La Jornada viernes 5 de diciembre de 1997

Pablo Gómez
Cuauhtémoc Cárdenas

Quién hubiera dicho que aquel candidato presidencial de 1988, el que reclamó sin éxito el triunfo frente a Salinas, el derrotado en 1994, el más atacado desde el poder, llegaría a ser el primer gobernador del Distrito Federal.

Hoy, la ciudad tendrá un gobernante elegido pero, al mismo tiempo, habrá de ser protagonista privilegiada de una nueva situación política caracterizada por la tendencia al cambio en la vida pública.

El gobierno de Cárdenas no tiene frente a sí solamente el reto que entraña la crisis urbana, sino principalmente la imperiosa necesidad de la restauración republicana. La función pública ha sido despojada de aquella relación de sometimiento del gobernante al dictado popular, de las obligaciones de servicio de los funcionarios de la administración, de las responsabilidades institucionales, de la transparencia en los manejos de los asuntos que competen a todos.

La función de gobernar ha sido en México el solo ejercicio del poder con el propósito de mantener el poder. La clase política se convirtió en la titular de un derecho monopólico, por lo que el sigilo y la parafernalia cortesana -por completo ajenas a la esencia de la República- fueron los medios a través de los cuales se sustituyó el servicio público por la carrera política burocrática.

Cárdenas ha llegado al gobierno capitalino después de una larga marcha de obstáculos en la cual lo más relevante es la derrota política del poder nacional en la mayor ciudad del país. El nuevo jefe de Gobierno logró la victoria mediante tres instrumentos que conforman un solo mecanismo: la creación de un partido político -aún precario, pero existente-, la crítica sistemática del poder establecido y de la conducta de éste, y la autoridad ética frente a sus adversarios.

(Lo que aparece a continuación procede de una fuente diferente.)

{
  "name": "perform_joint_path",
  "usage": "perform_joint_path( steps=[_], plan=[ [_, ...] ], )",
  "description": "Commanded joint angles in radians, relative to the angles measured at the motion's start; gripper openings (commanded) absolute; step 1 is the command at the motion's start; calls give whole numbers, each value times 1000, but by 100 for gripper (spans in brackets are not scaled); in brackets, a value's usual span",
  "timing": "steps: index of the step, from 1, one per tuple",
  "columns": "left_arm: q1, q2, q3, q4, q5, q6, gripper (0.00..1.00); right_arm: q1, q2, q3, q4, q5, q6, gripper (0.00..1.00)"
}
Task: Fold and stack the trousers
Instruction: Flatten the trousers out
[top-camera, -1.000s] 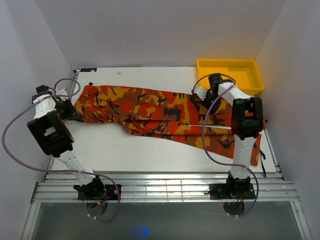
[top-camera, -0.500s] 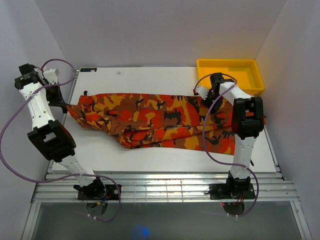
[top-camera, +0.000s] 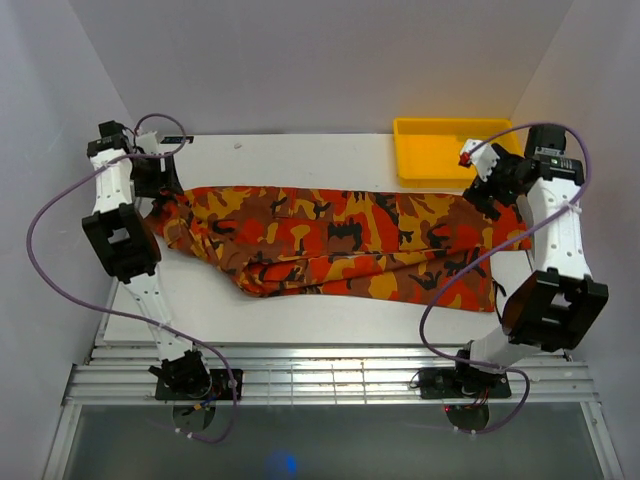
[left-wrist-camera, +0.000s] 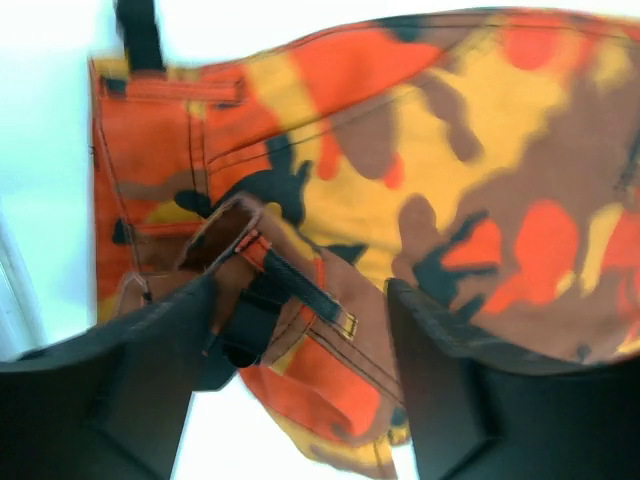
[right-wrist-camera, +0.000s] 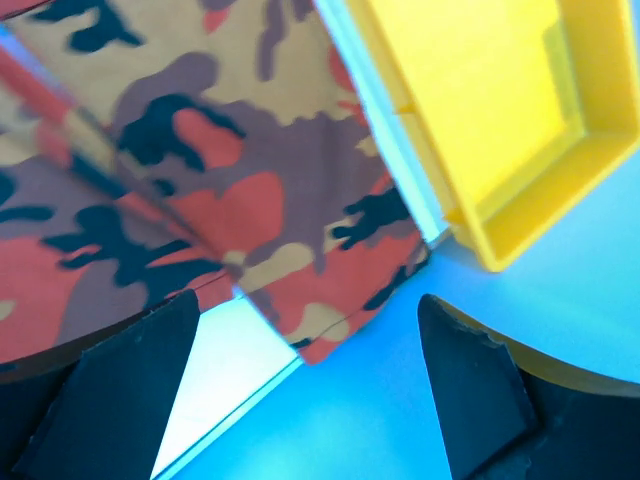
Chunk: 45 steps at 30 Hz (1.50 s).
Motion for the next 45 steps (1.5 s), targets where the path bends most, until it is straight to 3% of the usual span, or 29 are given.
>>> perform_joint_path(
  steps=[1, 3, 4, 8, 10, 11, 12, 15, 19, 26, 31, 37, 40, 42, 45],
  plan=[
    [-25, -331, -32, 60, 186, 210, 84, -28, -53, -143, -287, -37, -270, 96],
    [-86, -419, -114, 22, 211, 340, 85, -54, -90, -217, -311, -2, -298, 98],
    [-179, -463, -173, 29, 173, 424, 85, -57, -124, -293, -281, 10, -309, 99],
    [-408, -623, -498, 106, 101, 440, 81, -49, -140, -381, -134, 4, -219, 90],
    [-504, -596, -533, 170, 59, 387, 69, -11, -92, -366, -87, 18, -104, 83],
    [-523, -564, -525, 187, 55, 312, 56, -2, -21, -313, -79, 18, -66, 71],
    [-534, -477, -468, 202, 59, 266, 53, 5, 24, -273, -87, 7, 5, 66],
    [-537, -273, -270, 178, 73, 120, 49, 8, 167, -118, -102, -14, 111, 63],
    [-537, -91, -154, 160, 46, 31, 51, 41, 274, -79, -56, 44, 146, 61],
    [-534, 81, -192, 149, -13, 5, 49, 89, 448, -18, -23, 145, 200, 60],
    [-523, 196, -95, 141, -31, 0, 49, 97, 580, 101, -36, 165, 226, 60],
    [-490, 421, 260, 167, -102, -32, 51, 101, 777, 365, -26, 182, 317, 60],
    [-482, 441, 279, 248, -154, -25, 55, 107, 836, 479, 2, 184, 357, 61],
    [-470, 409, 239, 331, -145, -21, 63, 115, 844, 548, 0, 191, 366, 63],
    [-433, 247, 115, 418, -48, -37, 71, 109, 749, 538, -18, 153, 369, 71]
  ],
)
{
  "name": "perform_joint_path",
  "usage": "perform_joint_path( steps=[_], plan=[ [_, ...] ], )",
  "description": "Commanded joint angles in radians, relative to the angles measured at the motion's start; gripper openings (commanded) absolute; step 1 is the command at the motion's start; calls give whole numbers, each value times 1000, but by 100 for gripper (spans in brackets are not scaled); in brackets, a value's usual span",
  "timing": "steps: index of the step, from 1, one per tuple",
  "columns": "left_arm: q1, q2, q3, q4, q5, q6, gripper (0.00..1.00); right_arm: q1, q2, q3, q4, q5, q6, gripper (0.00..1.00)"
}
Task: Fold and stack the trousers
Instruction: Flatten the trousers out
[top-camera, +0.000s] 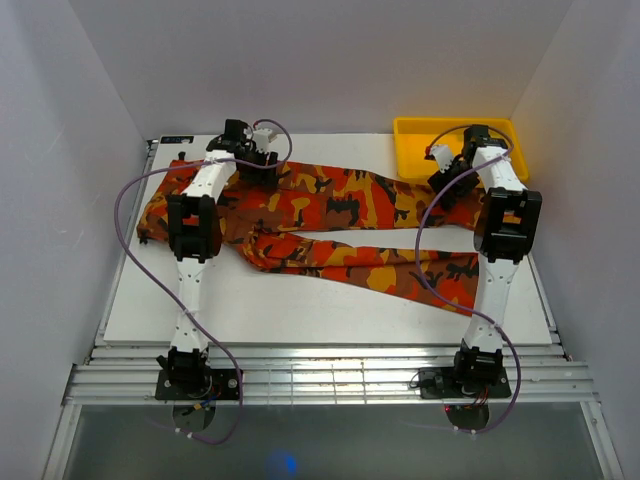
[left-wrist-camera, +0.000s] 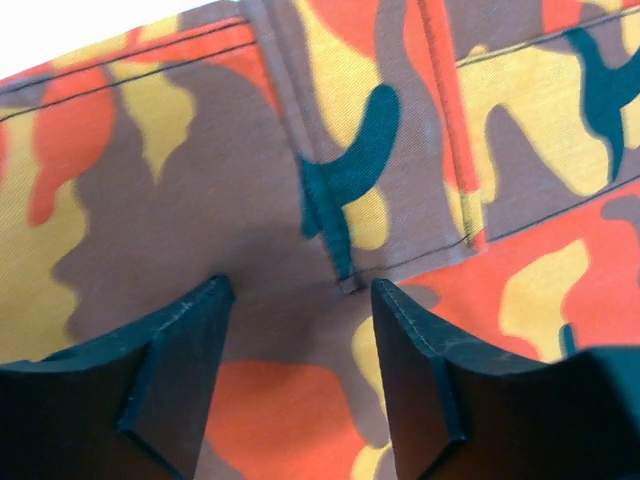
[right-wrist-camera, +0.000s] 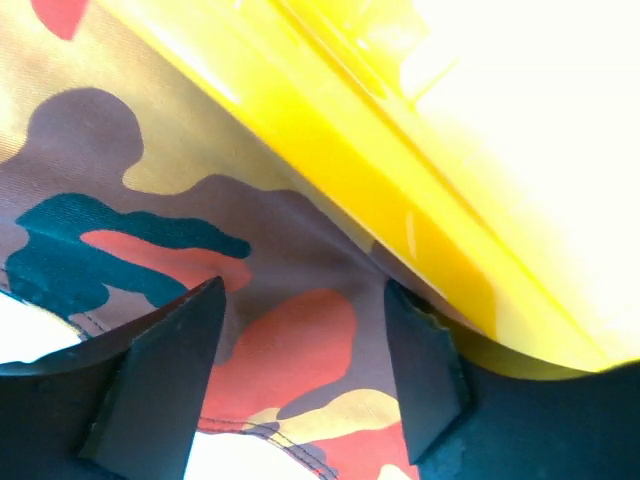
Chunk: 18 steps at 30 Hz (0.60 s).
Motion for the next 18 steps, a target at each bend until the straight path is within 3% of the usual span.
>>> perform_joint_path(
  steps=[1, 3, 4, 6, 7, 9, 14, 18],
  plan=[
    [65, -179, -135, 104, 22, 26, 72, -4, -176, -8, -2, -70, -11, 76],
    [65, -307, -198, 82, 76, 146, 73, -32, -313, -91, -2, -104, -74, 79],
    [67, -451, -294, 74, 130, 197, 74, -44, -449, -186, -12, -146, -155, 82],
    [65, -593, -413, 55, 159, 339, 77, -83, -618, -281, -40, -160, -255, 83],
    [65, -713, -520, 36, 181, 392, 77, -104, -663, -371, -92, -166, -312, 83],
    [64, -809, -615, -45, 215, 484, 77, -121, -770, -468, -130, -157, -427, 83],
    [62, -1074, -923, -93, 176, 653, 77, -142, -881, -746, -299, -112, -570, 79],
    [62, -1206, -1112, -132, 135, 783, 77, -152, -1002, -927, -287, -108, -663, 79]
  ],
)
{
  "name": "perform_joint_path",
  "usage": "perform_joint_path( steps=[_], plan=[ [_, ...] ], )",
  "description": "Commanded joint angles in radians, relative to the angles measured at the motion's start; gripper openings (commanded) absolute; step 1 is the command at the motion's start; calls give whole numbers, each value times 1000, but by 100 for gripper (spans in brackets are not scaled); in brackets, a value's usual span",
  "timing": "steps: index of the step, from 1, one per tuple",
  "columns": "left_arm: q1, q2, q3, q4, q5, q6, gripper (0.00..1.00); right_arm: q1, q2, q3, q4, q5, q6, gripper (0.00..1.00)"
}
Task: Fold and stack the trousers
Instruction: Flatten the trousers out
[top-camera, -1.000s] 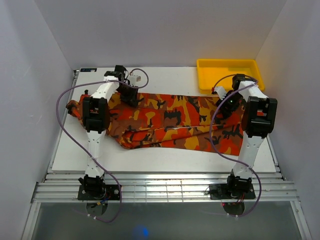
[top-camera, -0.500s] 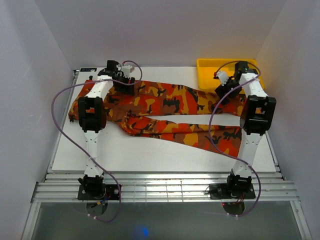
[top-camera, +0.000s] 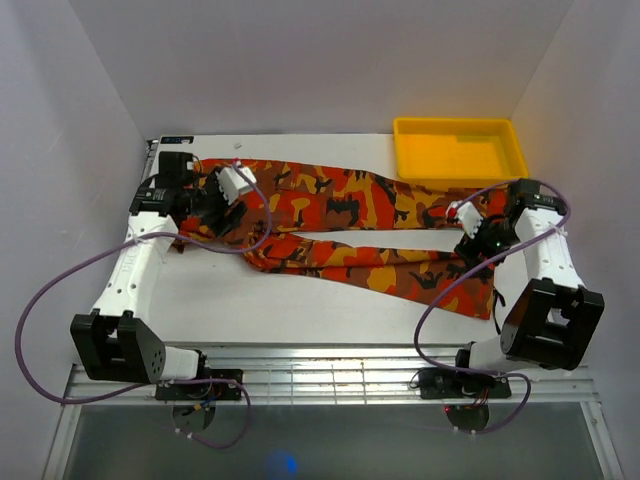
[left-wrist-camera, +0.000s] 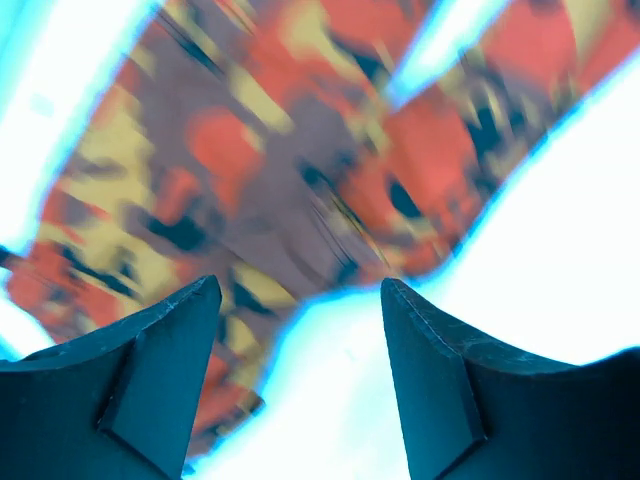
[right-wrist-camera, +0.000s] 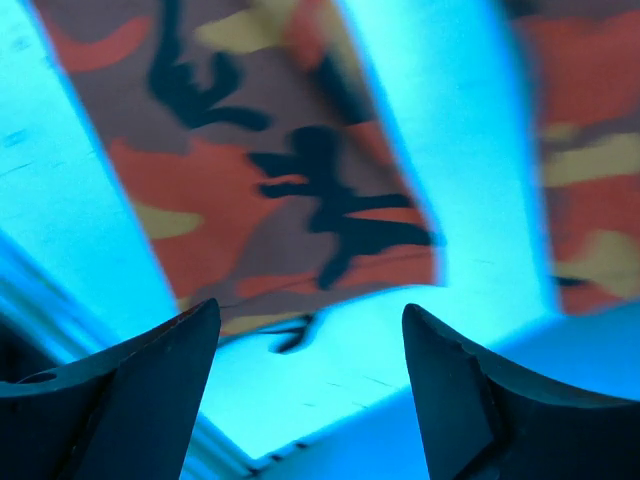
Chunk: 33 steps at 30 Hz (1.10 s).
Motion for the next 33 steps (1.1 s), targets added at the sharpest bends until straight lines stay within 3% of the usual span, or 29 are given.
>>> perform_joint_path(
  steps=[1, 6, 11, 15, 20, 25, 33],
  plan=[
    [6, -29, -180, -103, -28, 204, 76, -6, -63, -142, -99, 26, -282, 80],
    [6, -126, -371, 1, -84, 301, 76, 1, -211, -336, -20, 23, -374, 84],
    [23, -13, -392, 186, -215, 140, 72, 45, -216, -423, -16, 88, -382, 84],
    [49, 44, -386, 245, -200, 25, 70, 88, -183, -473, 31, 124, -356, 83],
    [43, -16, -433, 158, -24, 131, 71, 151, -114, -496, 47, 170, -328, 81],
    [26, -22, -462, 143, 7, 213, 72, 192, -87, -542, 114, 215, -310, 81],
    [-35, -28, -534, 310, 17, 435, 74, 261, -62, -603, 177, 250, -284, 80]
  ],
)
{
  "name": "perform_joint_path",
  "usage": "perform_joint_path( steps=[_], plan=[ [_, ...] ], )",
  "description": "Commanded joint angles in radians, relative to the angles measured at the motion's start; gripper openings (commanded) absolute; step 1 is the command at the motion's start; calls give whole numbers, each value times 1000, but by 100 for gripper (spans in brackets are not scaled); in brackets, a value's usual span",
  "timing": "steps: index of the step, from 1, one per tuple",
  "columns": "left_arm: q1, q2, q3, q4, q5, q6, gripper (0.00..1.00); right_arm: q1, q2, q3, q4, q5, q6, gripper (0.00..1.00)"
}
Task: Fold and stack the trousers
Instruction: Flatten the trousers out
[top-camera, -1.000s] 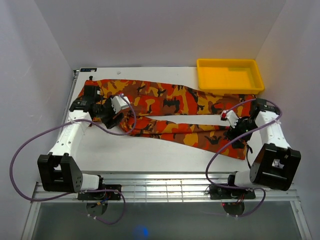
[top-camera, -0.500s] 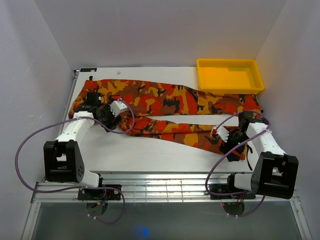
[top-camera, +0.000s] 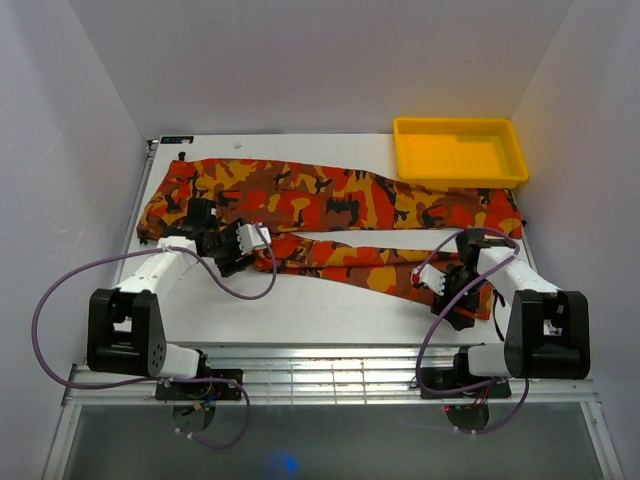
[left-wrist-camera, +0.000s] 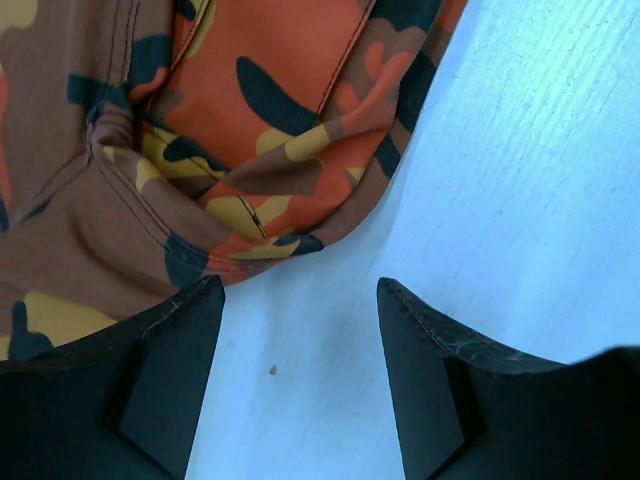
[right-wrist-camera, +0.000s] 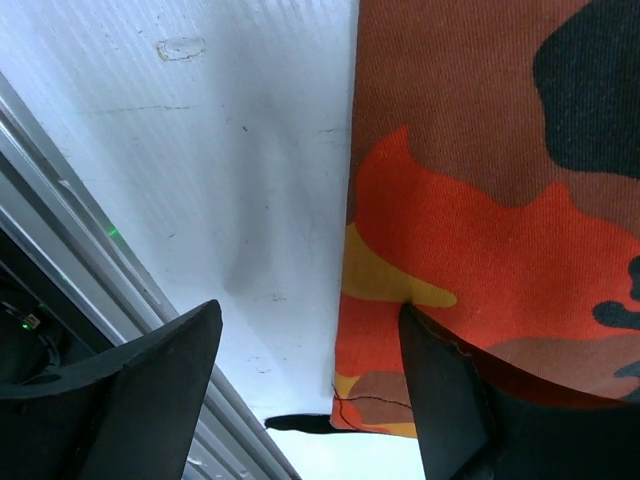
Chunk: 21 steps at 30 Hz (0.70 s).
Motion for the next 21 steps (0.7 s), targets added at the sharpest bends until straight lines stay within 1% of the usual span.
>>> perform_joint_path(
  steps=[1, 3, 4, 6, 7, 9, 13, 14, 15, 17, 18, 21],
  plan=[
    [-11, -25, -6, 88, 85, 162, 74, 43, 4, -53, 71, 94, -224, 77],
    [-37, -14, -6, 109, 83, 209, 74, 55, 8, -70, 101, 108, -212, 71],
    [-49, -7, -11, 111, 76, 226, 74, 63, 12, -82, 113, 109, -207, 60],
    [-89, 16, -25, 112, 37, 262, 73, 66, 22, -93, 150, 117, -195, 45],
    [-98, 22, -35, 115, 30, 294, 72, 66, 25, -100, 165, 120, -189, 30],
    [-121, 29, -66, 122, 13, 325, 70, 64, 30, -90, 177, 120, -164, 9],
    [-135, 23, -100, 97, 0, 374, 68, 63, -10, 5, 75, 71, -152, 8],
    [-138, 18, -117, 89, -3, 407, 66, 61, -43, 57, 43, 59, -152, 8],
    [-138, 9, -126, 88, -15, 421, 64, 61, -59, 82, -11, 46, -158, 8],
    [-140, 6, -146, 97, -30, 447, 61, 60, -108, 120, -57, 20, -167, 8],
    [-138, 7, -155, 106, -38, 446, 59, 60, -122, 142, -82, 14, -172, 8],
    [-138, 21, -140, 114, -39, 420, 54, 60, -156, 151, -83, 8, -187, 8]
  ],
)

En el triunfo de Cárdenas está presente con la mayor fuerza el anhelo republicano, por completo contrario a la simulación y a la corrupción. Los electores del PRD no aspiran a la solución inmediata de todos sus problemas sino a la certeza de que puede construirse la esperanza de algo mejor para la ciudad, el país y su propia familia; lo que quieren es un gobierno honrado que convoque al pueblo a enfrentar los graves problemas, a través de los métodos propios de una democracia republicana.

Por esto, el mayor error del nuevo gobierno sería aislarse del pueblo gobernado, caer en el cretinismo del poder, encerrarse en sí mismo, dar la espalda a los ciudadanos. Cada programa gubernamental debería convertirse en una convocatoria abierta, en acción popular, en esfuerzo colectivo, en una manera concreta de incorporar a muchos.

No es cierto que la ciudad pueda gobernarse solamente con la buena intención de hacerlo bien. La gente tiene que intervenir, las instituciones tienen que abrirse o ser creadas para que el pueblo las camine. En las delegaciones tiene que haber cabildos, en los barrios deben existir formas nuevas de participación política, de organización popular, para convertir en asunto público la vida pública: el nuevo gobierno no debería enfriar a la gente sino calentarla para que ésta haga por sí misma lo que pocas veces ha podido hacer.

La dimensión popular del gobierno de Cárdenas no está a discusión, lo que debe producirse ahora es el refrendo de ese mismo perfil, a través de una gestión política nueva, genuinamente republicana. Es éste el verdadero reto en un país de tanto atraso político y de tanto desconocimiento de la democracia.